What is the name of this plot that has rows with two connected dots? I've been reading EIA report and this plot captured my attention. I now want to be able to create the same type of plot.

It shows the energy productivity evolution between two years (1990-2015) and adds the change value between this two periods.
What is the name of this type of plot? How can I create the same plot (with different countries) in excel?
 A: That's a dot plot.  It is sometimes called a "Cleveland dot plot" because there is a variant of a histogram made with dots that people sometimes call a dot plot as well.  This particular version plots two dots per country (for the two years) and draws a thicker line between them.  The countries are sorted by the latter value.  The primary reference would be Cleveland's book Visualizing Data.  Googling leads me to this Excel tutorial.  

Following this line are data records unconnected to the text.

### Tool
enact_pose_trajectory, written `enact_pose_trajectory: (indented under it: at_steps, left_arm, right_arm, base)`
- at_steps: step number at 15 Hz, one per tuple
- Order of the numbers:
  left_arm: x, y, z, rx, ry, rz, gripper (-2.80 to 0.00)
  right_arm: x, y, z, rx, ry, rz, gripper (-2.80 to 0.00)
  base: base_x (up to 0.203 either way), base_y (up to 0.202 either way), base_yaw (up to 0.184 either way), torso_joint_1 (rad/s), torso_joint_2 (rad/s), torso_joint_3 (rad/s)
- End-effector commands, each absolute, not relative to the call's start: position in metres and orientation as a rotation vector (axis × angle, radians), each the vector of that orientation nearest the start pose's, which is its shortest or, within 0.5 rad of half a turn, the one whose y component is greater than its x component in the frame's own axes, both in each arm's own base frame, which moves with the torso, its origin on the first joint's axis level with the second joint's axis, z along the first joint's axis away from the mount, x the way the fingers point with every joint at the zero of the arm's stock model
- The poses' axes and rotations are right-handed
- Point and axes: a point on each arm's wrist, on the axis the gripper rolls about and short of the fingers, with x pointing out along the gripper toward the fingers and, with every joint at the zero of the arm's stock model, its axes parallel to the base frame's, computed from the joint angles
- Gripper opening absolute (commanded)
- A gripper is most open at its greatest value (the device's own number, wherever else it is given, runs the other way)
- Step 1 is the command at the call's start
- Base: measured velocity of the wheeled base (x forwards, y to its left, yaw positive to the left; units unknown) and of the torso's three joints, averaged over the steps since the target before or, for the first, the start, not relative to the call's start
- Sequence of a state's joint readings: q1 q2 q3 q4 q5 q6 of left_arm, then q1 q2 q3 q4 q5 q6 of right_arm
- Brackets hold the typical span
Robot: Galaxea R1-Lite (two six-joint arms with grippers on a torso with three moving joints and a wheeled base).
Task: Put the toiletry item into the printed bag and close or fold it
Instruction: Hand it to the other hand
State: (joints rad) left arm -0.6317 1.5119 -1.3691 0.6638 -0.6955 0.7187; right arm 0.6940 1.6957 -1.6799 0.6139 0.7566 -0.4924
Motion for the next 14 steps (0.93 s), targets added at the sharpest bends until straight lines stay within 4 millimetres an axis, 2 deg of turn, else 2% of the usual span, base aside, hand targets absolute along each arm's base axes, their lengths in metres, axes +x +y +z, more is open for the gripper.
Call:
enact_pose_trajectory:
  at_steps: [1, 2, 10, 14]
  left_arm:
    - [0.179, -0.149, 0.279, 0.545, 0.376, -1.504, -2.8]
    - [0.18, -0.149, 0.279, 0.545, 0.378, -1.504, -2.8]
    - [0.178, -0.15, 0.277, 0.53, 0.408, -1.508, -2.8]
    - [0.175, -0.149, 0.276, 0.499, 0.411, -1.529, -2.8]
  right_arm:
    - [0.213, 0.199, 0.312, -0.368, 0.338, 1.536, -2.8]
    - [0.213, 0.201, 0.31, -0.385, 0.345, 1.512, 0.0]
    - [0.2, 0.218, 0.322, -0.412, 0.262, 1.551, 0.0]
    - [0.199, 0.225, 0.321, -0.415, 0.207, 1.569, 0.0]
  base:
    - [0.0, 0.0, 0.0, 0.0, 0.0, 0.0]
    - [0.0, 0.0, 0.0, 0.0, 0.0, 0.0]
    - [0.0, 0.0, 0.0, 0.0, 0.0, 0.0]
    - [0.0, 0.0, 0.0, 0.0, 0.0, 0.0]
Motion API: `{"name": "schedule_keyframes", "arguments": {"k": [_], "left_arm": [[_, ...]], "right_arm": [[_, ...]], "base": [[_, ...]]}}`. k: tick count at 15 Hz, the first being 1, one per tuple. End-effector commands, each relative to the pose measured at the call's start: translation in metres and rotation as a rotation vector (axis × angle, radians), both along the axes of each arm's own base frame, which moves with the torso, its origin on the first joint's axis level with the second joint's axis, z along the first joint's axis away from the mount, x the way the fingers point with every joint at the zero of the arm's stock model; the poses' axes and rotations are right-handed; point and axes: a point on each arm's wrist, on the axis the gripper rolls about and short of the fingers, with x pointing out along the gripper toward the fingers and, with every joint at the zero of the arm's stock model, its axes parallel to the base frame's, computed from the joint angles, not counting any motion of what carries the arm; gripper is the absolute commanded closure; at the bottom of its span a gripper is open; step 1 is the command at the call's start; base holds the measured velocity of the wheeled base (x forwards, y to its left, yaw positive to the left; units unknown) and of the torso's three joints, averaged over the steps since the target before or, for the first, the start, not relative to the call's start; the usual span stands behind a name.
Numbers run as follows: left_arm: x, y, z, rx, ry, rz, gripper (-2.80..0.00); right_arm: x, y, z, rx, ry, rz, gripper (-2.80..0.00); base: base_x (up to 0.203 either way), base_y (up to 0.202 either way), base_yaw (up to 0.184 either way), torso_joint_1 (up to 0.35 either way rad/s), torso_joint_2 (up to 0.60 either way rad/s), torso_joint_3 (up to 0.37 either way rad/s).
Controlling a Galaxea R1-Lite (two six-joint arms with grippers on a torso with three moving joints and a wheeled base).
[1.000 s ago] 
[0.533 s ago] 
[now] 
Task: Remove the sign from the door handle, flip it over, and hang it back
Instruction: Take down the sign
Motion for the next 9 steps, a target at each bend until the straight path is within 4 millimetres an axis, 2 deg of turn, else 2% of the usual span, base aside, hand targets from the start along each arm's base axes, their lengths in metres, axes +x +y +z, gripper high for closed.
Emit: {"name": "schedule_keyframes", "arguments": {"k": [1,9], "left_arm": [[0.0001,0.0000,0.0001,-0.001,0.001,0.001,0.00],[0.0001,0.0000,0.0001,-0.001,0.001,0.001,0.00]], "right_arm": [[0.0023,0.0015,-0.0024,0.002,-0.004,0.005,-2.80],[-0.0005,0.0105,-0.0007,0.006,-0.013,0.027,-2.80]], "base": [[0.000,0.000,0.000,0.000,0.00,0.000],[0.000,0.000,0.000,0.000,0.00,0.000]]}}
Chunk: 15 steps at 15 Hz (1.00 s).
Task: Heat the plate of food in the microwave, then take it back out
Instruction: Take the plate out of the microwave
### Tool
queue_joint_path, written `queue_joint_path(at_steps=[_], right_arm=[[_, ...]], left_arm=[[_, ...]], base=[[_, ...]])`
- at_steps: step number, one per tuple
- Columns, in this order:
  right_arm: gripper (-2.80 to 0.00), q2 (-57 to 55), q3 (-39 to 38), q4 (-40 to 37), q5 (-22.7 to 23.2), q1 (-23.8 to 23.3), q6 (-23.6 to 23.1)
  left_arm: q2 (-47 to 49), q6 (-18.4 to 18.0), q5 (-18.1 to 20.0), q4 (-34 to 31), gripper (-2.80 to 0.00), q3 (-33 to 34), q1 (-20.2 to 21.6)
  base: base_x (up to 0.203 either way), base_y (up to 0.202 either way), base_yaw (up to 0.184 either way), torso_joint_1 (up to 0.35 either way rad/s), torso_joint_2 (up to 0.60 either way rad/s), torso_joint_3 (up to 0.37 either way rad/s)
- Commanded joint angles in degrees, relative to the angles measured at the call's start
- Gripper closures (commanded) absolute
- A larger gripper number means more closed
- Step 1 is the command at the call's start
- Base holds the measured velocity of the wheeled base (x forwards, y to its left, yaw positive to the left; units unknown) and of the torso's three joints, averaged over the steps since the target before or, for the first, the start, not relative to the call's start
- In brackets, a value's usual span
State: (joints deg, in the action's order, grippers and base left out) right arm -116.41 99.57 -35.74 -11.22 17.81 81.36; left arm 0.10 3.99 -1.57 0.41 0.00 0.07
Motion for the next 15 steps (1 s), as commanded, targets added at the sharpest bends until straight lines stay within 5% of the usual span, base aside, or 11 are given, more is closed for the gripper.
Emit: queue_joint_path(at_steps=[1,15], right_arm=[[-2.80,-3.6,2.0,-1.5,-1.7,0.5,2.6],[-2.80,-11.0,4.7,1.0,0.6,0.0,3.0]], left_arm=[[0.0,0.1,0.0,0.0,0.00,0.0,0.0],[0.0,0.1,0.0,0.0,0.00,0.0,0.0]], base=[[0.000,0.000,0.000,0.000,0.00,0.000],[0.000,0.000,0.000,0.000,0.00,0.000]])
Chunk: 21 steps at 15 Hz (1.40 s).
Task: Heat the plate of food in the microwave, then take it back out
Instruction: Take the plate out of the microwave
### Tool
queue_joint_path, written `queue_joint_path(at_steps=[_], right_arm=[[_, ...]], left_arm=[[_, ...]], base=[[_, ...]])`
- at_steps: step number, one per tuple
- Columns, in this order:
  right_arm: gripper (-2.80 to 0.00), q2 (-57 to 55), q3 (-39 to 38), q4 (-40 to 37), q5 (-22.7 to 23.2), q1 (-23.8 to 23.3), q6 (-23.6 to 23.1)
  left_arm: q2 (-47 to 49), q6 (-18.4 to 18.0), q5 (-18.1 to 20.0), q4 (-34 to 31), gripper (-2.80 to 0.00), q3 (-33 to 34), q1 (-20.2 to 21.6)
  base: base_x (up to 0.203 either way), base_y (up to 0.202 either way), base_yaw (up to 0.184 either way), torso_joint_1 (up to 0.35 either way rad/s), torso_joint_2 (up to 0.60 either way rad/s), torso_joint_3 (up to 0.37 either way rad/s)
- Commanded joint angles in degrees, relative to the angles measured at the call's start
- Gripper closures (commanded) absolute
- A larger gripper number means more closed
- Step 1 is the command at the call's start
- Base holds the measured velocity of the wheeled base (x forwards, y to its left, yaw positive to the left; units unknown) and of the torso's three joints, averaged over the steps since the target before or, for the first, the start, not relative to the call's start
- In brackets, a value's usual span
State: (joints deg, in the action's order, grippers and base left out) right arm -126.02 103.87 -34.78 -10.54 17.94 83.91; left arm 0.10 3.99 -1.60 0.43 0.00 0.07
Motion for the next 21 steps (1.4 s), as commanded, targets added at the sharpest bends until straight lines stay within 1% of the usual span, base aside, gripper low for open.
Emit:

I scraped the data, in case anyone wants to play with them.  
                       Country  1990  2015
                        Russia  71.5 101.4
                        Canada  74.4 102.9
 Other non-OECD Europe/Eurasia  60.9 135.2
                   South Korea 127.0 136.2
                         China  58.5 137.1
                   Middle East 170.9 158.8
                 United States 106.8 169.0
         Australia/New Zealand 123.6 170.9
                        Brazil 208.5 199.8
                         Japan 181.0 216.7
                        Africa 185.4 222.0
           Other non-OECD Asia 202.7 236.0
                   OECD Europe 173.8 239.9
       Other non-OECD Americas 193.1 242.3
                         India 173.8 260.6
                  Mexico/Chile 221.1 269.8

A: The answer by @gung is correct in identifying the chart type and providing a link to how to implement in Excel, as requested by the OP. But for others wanting to know how to do this in R/tidyverse/ggplot, below is complete code:
library(dplyr)   # for data manipulation
library(tidyr)   # for reshaping the data frame
library(stringr) # string manipulation
library(ggplot2) # graphing

# create the data frame 
# (in wide format, as needed for the line segments):
dat_wide = tibble::tribble(
  ~Country,   ~Y1990,   ~Y2015,
  'Russia',  71.5, 101.4,
  'Canada',  74.4, 102.9,
  'Other non-OECD Europe/Eurasia',  60.9, 135.2,
  'South Korea',   127, 136.2,
  'China',  58.5, 137.1,
  'Middle East', 170.9, 158.8,
  'United States', 106.8,   169,
  'Australia/New Zealand', 123.6, 170.9,
  'Brazil', 208.5, 199.8,
  'Japan',   181, 216.7,
  'Africa', 185.4,   222,
  'Other non-OECD Asia', 202.7,   236,
  'OECD Europe', 173.8, 239.9,
  'Other non-OECD Americas', 193.1, 242.3,
  'India', 173.8, 260.6,
  'Mexico/Chile', 221.1, 269.8
)

# a version reshaped to long format (for the points):
dat_long = dat_wide %>% 
  gather(key = 'Year', value = 'Energy_productivity', Y1990:Y2015) %>% 
  mutate(Year = str_replace(Year, 'Y', ''))

# create the graph:
ggplot() +
  geom_segment(data = dat_wide, 
               aes(x    = Y1990, 
                   xend = Y2015, 
                   y    = reorder(Country, Y2015), 
                   yend = reorder(Country, Y2015)),
               size = 3, colour = '#D0D0D0') +
  geom_point(data = dat_long,
             aes(x      = Energy_productivity, 
                 y      = Country, 
                 colour = Year),
             size = 4) +
  labs(title = 'Energy productivity in selected countries \nand regions',
       subtitle = 'Billion dollars GDP per quadrillion BTU',
       caption = 'Source: EIA, 2016',
       x = NULL, y = NULL) +
  scale_colour_manual(values = c('#1082CD', '#042B41')) +
  theme_bw() +
  theme(legend.position = c(0.92, 0.20),
        legend.title = element_blank(),
        legend.box.background = element_rect(colour = 'black'),
        panel.border = element_blank(),
        axis.ticks = element_line(colour = '#E6E6E6'))

ggsave('energy.png', width = 20, height = 10, units = 'cm')


This could be extended to add value labels and to highlight the colour of the one case where the values swap order, as in the original.